Western blot analysis. Dissected mice retinae were homogenized in 75 µl lysis buffer (20 mmol/l Tris/HCl pH 7.5, 10 mmol/l KCl, 250 mmol/l sucrose, 10 mmol/l NaF, 1 mmol/l DTT, 0.1 mmol/l Na3VO4, 1% TritonX-100, 0.1% SDS) with protease inhibitors (Calbiochem) and phosphatase inhibitors (Roche) using five sonification pulses at 40% power (Bandelin Sonoplus). Dissociated RGCs were left untreated or incubated with either 10 nmol/l CNTF or hIL-6 at various concentrations for 15 minutes or 6 hours at 37 °C and 5% CO2, pelleted by centrifugation (5 minutes at 900 g) and homogenized in 60 µl lysis buffer by sonication. HEK293 cell cultures medium was changed 24h after transfection. Cells were collected 2, 6, and 24 hours thereafter and homogenized in 100 µl lysis buffer. Cell lysates were centrifuged at 8,000 g for 10 minutes to remove cellular debris. Approximately 10 µg protein was separated per lane on 10% Mini TGX gels (BioRad) and transferred to nitrocellulose membranes (0.2 µm, BioRad) using the Trans-Blot Turbo system (BioRad). Blots were blocked in 5% dried milk in either Tris- or phosphate-buffered saline with 0.5% Tween-20 (TBS-T, PBS-T) for at least 1 hour at room temperature and then incubated either with polyclonal antibodies against IL-6 (1:1,000, ab6672, Abcam), phosphorylated (Tyr705) STAT3 (1:1,000, Cell Signaling Technology), phosphorylated (Thr308) AKT (1:1,000, Cell Signaling Technology), phosphorylated ERK1/2 (1:1,000, Cell Signaling Technology), β-actin (1:5,000; Sigma), or βIII-tubulin (1:1,000; BioLegend) in 5% bovine serum albumin in TBS-T at 4 °C overnight. Bound primary antibodies were visualized with anti-rabbit (1:80,000), anti-goat (1:20,000) or anti-mouse (1:80,000; all Sigma) immunoglobulin G (IgG) secondary antibodies conjugated to horseradish peroxidase using enhanced chemiluminescence substrate (Biozyme) on a FluoChemE detection system (ProteinSimple). Western Blots were repeated at least twice to confirm results and were densitometrically quantified using ImageJ software. For comparative quantification, band intensities were normalized to βIII-tubulin used as loading control and to respective untreated control groups.

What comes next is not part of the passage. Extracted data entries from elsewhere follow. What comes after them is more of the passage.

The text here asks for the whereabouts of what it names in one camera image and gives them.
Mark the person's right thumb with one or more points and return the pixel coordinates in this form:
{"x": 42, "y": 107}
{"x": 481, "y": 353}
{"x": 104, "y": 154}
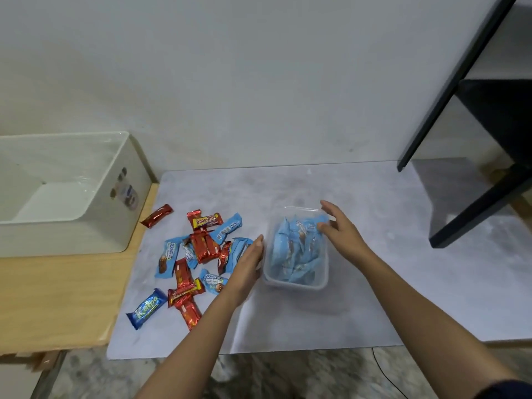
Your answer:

RNA isolation and quantitative real-time PCR. Total RNA was isolated from mouse retinae using the RNeasy kit (Qiagen) according to the manufacturer's protocol. Retina-derived RNA (40 ng) was reverse transcribed using the superscript II kit (Invitrogen). Quantification of SOCS3 and glycerinaldehyd-3-phosphat-dehydrogenase (GAPDH) expressions was performed using SYBR Green PCR Master Mix (Applied Biosystems) and QuantiTect primers (Mm_SOCS3_2_SG, Mm_Gapdh_3_SG; QuantiTect Primer Assay, Qiagen) on an Applied Biosystems 7500 real-time PCR system. Retina-derived cDNA was amplified during 50 cycles according to the manufacturer's protocol. All reactions were performed in duplicate, and at least two independent samples (from different eyes) were analyzed per experimental group. The specificity of the PCR product was verified with the dissociation curve analysis feature.

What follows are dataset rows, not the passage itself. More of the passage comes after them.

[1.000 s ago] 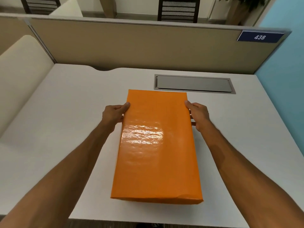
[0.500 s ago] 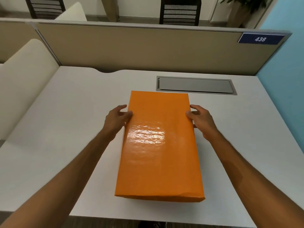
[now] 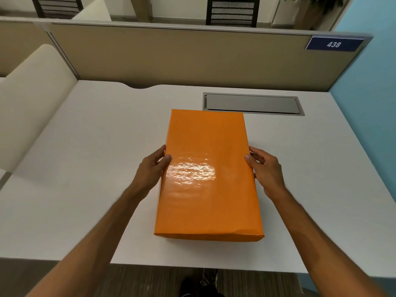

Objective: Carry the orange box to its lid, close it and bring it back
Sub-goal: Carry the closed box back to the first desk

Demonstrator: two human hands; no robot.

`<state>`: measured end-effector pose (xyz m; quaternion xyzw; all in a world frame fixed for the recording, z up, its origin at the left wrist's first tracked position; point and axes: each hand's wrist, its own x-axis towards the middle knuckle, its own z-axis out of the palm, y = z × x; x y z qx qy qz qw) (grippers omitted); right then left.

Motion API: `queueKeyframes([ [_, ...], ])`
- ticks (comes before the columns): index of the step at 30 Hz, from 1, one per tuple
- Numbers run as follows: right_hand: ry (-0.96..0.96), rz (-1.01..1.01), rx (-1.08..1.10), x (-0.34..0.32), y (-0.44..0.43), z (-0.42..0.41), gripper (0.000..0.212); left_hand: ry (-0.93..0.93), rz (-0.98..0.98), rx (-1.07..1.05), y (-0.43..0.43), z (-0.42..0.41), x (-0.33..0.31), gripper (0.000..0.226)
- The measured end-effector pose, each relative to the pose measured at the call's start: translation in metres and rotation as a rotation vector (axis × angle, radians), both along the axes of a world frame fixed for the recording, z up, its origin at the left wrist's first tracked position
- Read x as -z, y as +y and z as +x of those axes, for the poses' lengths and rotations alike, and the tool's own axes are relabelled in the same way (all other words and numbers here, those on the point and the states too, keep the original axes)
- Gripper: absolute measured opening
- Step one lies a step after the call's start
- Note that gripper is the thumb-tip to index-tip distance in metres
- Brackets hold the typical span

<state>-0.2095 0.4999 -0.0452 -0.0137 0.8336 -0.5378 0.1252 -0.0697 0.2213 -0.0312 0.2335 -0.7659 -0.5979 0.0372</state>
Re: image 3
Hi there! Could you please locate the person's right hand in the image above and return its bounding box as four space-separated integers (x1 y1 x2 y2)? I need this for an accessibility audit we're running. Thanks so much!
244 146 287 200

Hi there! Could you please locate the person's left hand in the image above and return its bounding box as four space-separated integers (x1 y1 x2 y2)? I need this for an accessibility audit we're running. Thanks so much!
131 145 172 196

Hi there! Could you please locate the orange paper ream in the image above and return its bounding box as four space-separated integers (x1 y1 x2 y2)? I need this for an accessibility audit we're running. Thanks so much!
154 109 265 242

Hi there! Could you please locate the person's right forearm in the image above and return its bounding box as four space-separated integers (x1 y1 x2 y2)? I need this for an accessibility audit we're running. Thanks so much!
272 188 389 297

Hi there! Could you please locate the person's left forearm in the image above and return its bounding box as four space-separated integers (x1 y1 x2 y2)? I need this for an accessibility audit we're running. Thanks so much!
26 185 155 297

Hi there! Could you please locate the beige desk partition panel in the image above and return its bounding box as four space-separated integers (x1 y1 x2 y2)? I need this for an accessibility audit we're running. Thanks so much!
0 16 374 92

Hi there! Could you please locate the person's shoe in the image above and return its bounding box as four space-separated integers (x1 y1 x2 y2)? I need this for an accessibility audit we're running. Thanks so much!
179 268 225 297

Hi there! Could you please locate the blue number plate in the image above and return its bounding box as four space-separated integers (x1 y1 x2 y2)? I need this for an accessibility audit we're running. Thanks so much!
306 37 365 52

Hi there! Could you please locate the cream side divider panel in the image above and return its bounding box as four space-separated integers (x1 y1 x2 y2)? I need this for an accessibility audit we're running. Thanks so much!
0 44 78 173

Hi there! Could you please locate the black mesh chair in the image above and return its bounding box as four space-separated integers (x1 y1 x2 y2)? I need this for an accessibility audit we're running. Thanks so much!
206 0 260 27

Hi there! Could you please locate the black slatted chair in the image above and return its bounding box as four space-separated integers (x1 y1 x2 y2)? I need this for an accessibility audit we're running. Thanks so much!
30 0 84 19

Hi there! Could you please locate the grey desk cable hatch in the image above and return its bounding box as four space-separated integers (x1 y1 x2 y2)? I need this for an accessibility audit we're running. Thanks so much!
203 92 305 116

Retinal and optic nerve cross sections. Mice were anesthetized and perfused through the heart with cold PBS followed by 4% PFA in PBS. Isolated eyes with attached optic nerve segments were post-fixed in 4% PFA for 6 hours, transferred to 30% sucrose at 4 °C overnight and embedded in Tissue-Tek (Sakura). Longitudinal sections of the optic nerve or retina (14 µm) were cut on a cryostat (Leica), thaw-mounted onto Superfrost plus slides (ThermoFisher) and stored at −80 °C until further use. Retinal sections were thawed, washed in PBS for 15 minutes and permeabilized by 10 minutes incubation in 100% Methanol (Sigma). Sections were stained with antibodies against pSTAT3 (1:200), pAKT-Thr308 (1:500), pERK1/2 (1:500) (all Cell Signaling Technology), GFAP (1:50; Santa Cruz Biotechnology) and βIII-tubulin (1:2,000; BioLegend). Secondary antibodies included anti-mouse and anti-rabbit Alexa Fluor 488 or 594, respectively (1:1,000, Invitrogen). Sections were embedded in Moviol and analyzed using a fluorescent microscope (Observer.D1, Zeiss). Representative pictures of each experimental group were taken on LSM510 confocal microscope (Zeiss).

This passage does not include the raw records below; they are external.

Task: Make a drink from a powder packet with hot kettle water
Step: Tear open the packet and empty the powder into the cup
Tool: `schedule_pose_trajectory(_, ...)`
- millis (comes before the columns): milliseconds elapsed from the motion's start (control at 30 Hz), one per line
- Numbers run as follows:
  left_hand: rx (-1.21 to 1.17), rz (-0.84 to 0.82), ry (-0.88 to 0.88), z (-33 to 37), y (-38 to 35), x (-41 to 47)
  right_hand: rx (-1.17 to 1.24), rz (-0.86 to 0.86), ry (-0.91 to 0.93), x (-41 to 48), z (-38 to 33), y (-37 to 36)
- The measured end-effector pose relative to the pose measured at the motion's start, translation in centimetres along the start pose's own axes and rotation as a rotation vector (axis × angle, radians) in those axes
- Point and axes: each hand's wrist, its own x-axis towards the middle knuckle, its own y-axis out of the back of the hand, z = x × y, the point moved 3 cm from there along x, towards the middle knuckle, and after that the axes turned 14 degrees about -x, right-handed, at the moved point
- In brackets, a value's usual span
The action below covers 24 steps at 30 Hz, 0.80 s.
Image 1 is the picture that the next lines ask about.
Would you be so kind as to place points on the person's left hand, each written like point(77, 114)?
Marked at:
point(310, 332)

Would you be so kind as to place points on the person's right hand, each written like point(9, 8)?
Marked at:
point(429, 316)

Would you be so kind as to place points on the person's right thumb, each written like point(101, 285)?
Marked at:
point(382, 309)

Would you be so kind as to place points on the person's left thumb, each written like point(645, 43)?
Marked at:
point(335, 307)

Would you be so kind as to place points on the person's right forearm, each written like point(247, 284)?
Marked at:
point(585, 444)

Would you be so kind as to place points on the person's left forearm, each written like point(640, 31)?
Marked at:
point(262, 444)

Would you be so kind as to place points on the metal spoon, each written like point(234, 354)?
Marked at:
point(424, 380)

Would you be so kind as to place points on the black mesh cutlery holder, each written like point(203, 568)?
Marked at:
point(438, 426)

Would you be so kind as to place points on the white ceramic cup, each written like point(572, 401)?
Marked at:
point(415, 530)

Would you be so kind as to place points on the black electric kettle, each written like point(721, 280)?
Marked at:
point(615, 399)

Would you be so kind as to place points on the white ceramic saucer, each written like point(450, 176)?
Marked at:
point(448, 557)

Immunocytochemistry. Transfected HEK293 cells and primary neuronal cell cultures were fixed with 4% PFA for 30 minutes at room temperature, permeabilized by 10 minutes incubation in 100% Methanol (Sigma) and blocked with 2% bovine serum albumin/5% donkey serum in PBS-T. Cells were stained with antibodies against pSTAT3 (1:200), pAKT-Thr308 (1:500), pS6 (1:500), (all Cell Signaling Technology) and βIII-tubulin (1:2,000; BioLegend). Secondary antibodies included anti-mouse and anti-rabbit Alexa Fluor-488 or -594, respectively (1:1,000, Invitrogen) and staining was analyzed using fluorescent microscopy (Observer.D1, Zeiss).

Preparation of AAV2. AAV plasmids carrying either cDNA for Cre-HA (AAV-Cre, kindly provided by Dr. Zhigang He), hIL-6 or GFP downstream of a CMV promoter were cotransfected with pAAV-RC (Stratagene) encoding the AAV genes rep and cap and the helper plasmid (Stratagene) encoding E24, E4, and VA into AAV-293 cells (Stratagene) for recombinant AAV2 generation. Purification of virus particles was performed as described previously.4 Mainly, RGCs are transduced upon intravitreal injection of AAV2 as this virus serotype is highly neurotropic and RGCs are the first neurons to be encountered by the virus upon intravitreal injection.

Optic nerve crush (ONC), inflammatory stimulation (IS), and intravitreal injection. All surgical procedures were approved by the local authorities (LANUV Recklinghausen) and conducted in compliance with federal and state guidelines for animal experiments in Germany as previously described.5,39 In brief, 2–3 months old, homozygous PTEN floxed mice on C57BL/6j background (Jackson Laboratories) (20–25 g) or corresponding wild type mice were anesthetized by intraperitoneal injection of ketamine (120 mg/kg) and xylazine (16 mg/kg). The optic nerve was surgically exposed under an operating microscope and crushed 1 mm behind the eye for 10 seconds using jeweler's forceps. The integrity of the retinal vasculature was verified by funduscopic examination after each surgery.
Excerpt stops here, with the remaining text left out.